Una volta, a Berlino, parlavo con questo amico che è nato a pochi chilometri da casa mia, ma che ora sta a Berlino. Eravamo nella sua casa berlinese e c’era anche la sua morosa, berlinese di nascita.
Mi piace molto dire “Berlino” e aggettivi a essa correlati: mi fa sentire subito parecchio figo, mi sembra che m’ammanti di un’atmosfera un po’ Lou Reed e un po’ Wim Wenders. Anche se in realtà – di mio – sono il topo di campagna dei topi di campagna, penso che sberlinare spesso nel linguaggio mi faccia sembrare chissà chi, tipo uno che guarda l’orologio distrattamente e dice “Oh, è già un quarto d’ora che non vado a Berlino”.
“Berlino”, “Berlino” e ancora “Berlino”, quindi.
Di cosa vuoi parlare, a Berlino? Uh, che clima! a Londra, Com’è buono il pane! a Parigi, Compriamo dell’erba e andiamo al museo! a Amsterdam, e quindi a Berlino parlavamo di muri. Mi diceva cose tipo Hanno fatto il muro per chiudere fuori l’ovest. Però, più un totalitarismo è forte, più in realtà ha bisogno di mura per chiudere dentro i suoi. Come noi, che i migranti li mettiamo di fronte a mura d’acqua, di reati di clandestinità, e ci chiudiamo dentro alla difesa dell’identità o anche, più pragmaticamente, del lavoro.

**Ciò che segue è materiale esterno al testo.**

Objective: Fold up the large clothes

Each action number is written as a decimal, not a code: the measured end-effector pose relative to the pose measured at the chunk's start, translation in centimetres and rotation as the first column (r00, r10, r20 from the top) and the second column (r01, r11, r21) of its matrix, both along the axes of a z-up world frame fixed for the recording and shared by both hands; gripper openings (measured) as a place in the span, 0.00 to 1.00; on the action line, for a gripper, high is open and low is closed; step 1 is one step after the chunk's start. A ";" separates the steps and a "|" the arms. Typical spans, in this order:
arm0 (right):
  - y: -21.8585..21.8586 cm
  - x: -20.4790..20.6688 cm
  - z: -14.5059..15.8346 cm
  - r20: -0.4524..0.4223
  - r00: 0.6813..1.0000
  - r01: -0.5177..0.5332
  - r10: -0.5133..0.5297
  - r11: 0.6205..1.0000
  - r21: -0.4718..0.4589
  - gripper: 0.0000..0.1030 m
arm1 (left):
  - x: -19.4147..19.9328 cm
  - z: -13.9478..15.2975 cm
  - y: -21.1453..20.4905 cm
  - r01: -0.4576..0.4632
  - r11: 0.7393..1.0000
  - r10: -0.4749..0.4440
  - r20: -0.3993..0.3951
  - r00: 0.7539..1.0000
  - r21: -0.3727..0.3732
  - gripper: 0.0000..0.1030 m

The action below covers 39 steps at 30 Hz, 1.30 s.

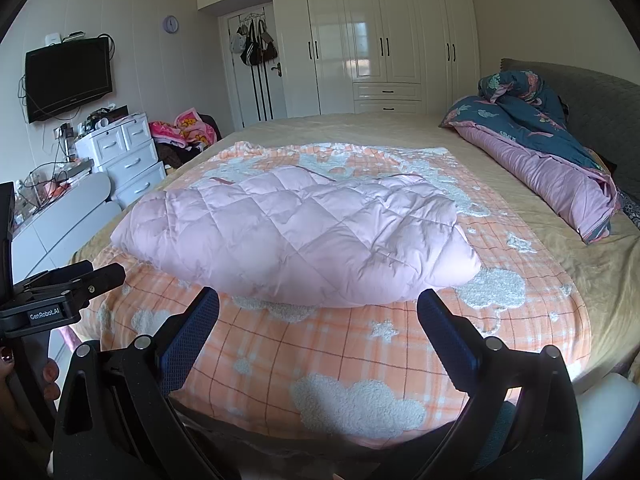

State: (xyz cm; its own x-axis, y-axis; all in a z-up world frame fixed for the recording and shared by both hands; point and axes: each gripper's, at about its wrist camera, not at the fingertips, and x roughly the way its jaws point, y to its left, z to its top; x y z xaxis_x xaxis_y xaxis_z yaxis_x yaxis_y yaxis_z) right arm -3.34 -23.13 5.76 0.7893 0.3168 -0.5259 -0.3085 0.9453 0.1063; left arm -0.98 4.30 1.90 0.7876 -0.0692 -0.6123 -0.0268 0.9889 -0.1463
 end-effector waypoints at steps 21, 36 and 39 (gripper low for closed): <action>0.1 0.0 0.1 0.001 1.000 0.000 0.000 1.000 -0.002 0.96 | -0.1 0.2 0.0 0.004 1.000 -0.004 -0.008 1.000 0.007 0.91; 0.0 0.0 -0.1 0.007 1.000 -0.002 0.002 1.000 -0.008 0.96 | -0.1 0.6 0.1 -0.004 1.000 0.004 -0.004 1.000 0.009 0.91; 0.1 0.0 0.0 0.007 1.000 -0.002 0.002 1.000 -0.008 0.96 | -0.2 0.7 0.1 -0.005 1.000 0.006 -0.002 1.000 0.011 0.91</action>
State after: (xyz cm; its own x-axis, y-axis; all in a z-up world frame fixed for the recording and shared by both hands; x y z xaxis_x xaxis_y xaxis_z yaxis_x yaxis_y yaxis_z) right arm -3.37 -23.07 5.77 0.7927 0.3141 -0.5225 -0.3110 0.9455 0.0966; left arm -1.15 4.45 2.59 0.7867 -0.0579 -0.6146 -0.0326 0.9903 -0.1350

Che poi – per dire – ammettendo che sia successo, secondo me nessun pescatore mai lascerebbe qualcuno in acqua. Se un minimo vivi il mare, pure da cacasotto come me, non ci pensi neanche a lasciare lì uno. Perché te lo immagini. Se cadi dalla barca, copri 10 metri a nuoto comodamente in pochi secondi. Il punto è che la barca da cui sei caduto ne ha coperti 15-20, e se sei stato un minimo in mare lo sai, te lo immagini addosso e non lasci lì nessuno.
Che poi a guardarli in foto, mi starebbero più simpatici un Giovanardi o un Borghezio, piuttosto che una Kyenge. Giovanardi, con quella faccia da fratello stordito di Crudelia De Mon e Borghezio, bello pacioccone, se non fosse per quell’eterna espressione da uno che ha sbagliato e ha messo il sale invece che lo zucchero nel caffè. La Kyenge, invece, mi ispira antipatia.

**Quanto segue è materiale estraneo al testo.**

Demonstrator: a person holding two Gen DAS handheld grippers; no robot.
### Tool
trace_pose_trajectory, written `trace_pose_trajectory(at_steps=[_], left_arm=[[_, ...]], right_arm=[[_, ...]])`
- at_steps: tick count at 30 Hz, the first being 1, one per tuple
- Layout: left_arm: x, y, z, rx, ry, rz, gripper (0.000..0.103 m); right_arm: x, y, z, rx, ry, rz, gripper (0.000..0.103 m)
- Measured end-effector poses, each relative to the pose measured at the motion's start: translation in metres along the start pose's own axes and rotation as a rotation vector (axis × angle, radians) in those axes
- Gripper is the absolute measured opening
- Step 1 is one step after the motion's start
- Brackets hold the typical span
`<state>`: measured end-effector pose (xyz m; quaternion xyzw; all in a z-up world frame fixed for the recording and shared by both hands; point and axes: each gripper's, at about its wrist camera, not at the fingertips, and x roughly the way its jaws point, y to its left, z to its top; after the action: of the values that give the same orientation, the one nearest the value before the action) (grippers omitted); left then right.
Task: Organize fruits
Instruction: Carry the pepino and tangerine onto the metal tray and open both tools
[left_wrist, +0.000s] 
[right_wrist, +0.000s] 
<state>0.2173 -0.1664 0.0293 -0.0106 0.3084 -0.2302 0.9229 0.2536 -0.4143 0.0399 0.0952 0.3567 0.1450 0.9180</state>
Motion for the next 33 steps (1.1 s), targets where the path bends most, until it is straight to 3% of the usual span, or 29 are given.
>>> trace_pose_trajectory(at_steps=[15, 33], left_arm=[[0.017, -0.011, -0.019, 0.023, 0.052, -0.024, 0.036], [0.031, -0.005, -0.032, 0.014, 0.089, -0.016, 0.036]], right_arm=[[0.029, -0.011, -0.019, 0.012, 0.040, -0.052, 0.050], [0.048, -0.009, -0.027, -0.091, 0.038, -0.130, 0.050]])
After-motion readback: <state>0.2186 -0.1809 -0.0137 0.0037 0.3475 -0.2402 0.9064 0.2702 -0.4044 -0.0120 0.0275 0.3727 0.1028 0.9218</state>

Il punto è che dopo aprono la bocca, parlano, dicono cose, e così la prima impressione lascia spazio alla ragione, per fortuna. Con Fini non mi succede, sarà che già a un primo sguardo sembra Sir Biss (ma come faranno a dormire, la notte, lui e Bossi? Bah).
Che poi, se il problema è che il migrante ti toglie lavoro, poi, mi farei delle domande sul tuo lavoro.

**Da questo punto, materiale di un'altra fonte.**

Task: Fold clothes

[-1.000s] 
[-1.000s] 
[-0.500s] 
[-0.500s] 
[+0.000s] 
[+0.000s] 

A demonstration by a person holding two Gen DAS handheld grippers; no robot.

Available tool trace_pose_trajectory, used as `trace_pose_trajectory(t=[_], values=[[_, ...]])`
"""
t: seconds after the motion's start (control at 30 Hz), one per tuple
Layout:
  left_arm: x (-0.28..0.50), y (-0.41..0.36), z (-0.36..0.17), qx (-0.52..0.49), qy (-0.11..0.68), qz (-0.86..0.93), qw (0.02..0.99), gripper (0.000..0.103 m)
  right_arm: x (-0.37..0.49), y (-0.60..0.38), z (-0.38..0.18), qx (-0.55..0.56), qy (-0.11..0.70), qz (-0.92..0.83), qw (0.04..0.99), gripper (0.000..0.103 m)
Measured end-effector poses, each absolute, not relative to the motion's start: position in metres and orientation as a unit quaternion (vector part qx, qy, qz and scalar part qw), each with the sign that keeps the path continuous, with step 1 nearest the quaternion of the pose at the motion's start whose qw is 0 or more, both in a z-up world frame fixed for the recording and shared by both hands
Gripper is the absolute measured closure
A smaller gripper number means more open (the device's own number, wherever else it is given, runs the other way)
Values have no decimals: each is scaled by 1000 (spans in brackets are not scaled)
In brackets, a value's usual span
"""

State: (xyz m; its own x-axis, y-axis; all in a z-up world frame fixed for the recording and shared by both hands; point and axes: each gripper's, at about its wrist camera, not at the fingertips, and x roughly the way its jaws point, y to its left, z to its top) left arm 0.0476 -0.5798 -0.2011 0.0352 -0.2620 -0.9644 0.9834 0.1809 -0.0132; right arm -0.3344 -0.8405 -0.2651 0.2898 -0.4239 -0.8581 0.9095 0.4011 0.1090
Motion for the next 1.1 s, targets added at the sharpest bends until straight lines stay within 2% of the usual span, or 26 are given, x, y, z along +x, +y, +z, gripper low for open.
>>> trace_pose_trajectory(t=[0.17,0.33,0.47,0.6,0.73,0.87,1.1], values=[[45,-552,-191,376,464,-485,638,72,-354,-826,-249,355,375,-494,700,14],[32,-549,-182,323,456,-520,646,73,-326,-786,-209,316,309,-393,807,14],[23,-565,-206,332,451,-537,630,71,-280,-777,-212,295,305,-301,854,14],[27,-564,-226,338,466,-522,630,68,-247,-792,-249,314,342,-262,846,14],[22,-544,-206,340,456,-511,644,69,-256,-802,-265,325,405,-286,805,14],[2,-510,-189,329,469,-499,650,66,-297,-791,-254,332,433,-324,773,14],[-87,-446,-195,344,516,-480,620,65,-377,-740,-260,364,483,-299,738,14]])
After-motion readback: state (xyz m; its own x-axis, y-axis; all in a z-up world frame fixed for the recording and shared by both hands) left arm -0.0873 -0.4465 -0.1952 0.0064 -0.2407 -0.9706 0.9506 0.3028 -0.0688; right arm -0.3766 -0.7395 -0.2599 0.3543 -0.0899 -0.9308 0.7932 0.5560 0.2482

Però facciamo finta che io possa partire anche solo per fame, per moltiplicare per dieci il mio reddito (non dico neanche perché nel mio paese c’è la guerra civile e se non parto mi sparano addosso, la faccio gretta gretta) e quindi moltiplicare anche l’aspettativa di vita dei miei cari, facciamo finta che mi costi una cifra esorbitante per raccogliere la quale si sacrificano tutti i beni di famiglia, facciamo finta che io arrivi in un paese ricco nonostante un viaggio massacrante e rischiosissimo.
Mi trovo in questo paese e non ho lavoro, non conosco la lingua o la conosco poco, inoltre – è la prima volta ma mica si parte dal Tutorial, si parte da Veteran subito, in questo gioco – mi cercano perché sono clandestino.
Potrei telefonare a casa e dire “Ok, non se ne fa nulla, torno a casa.”? Credo di no. Allora mi arrabatterei, farei lavoretti in nero, venderei quello di cui riesco a rifornirmi, dormirei in condizioni disumane cercando, giorno per giorno, di migliorare la mia condizione. La stragrande maggioranza dei clandestini fa così.
Io, uscendo dall’esempio, se mi trovassi in condizioni del genere e a casa avessero investito tutto su di me, se va bene bene farei come loro. Però non lo so, se avessi dei familiari a casa, se avessi dei figli che hanno fame, io probabilmente andrei a rubare.
Insomma, la maggior parte dei migranti non sono uguali a noi, al momento. Sono meglio.
(…e poi come faccio, a fidarmi dei leghisti?! Non sono mica delle mie parti.)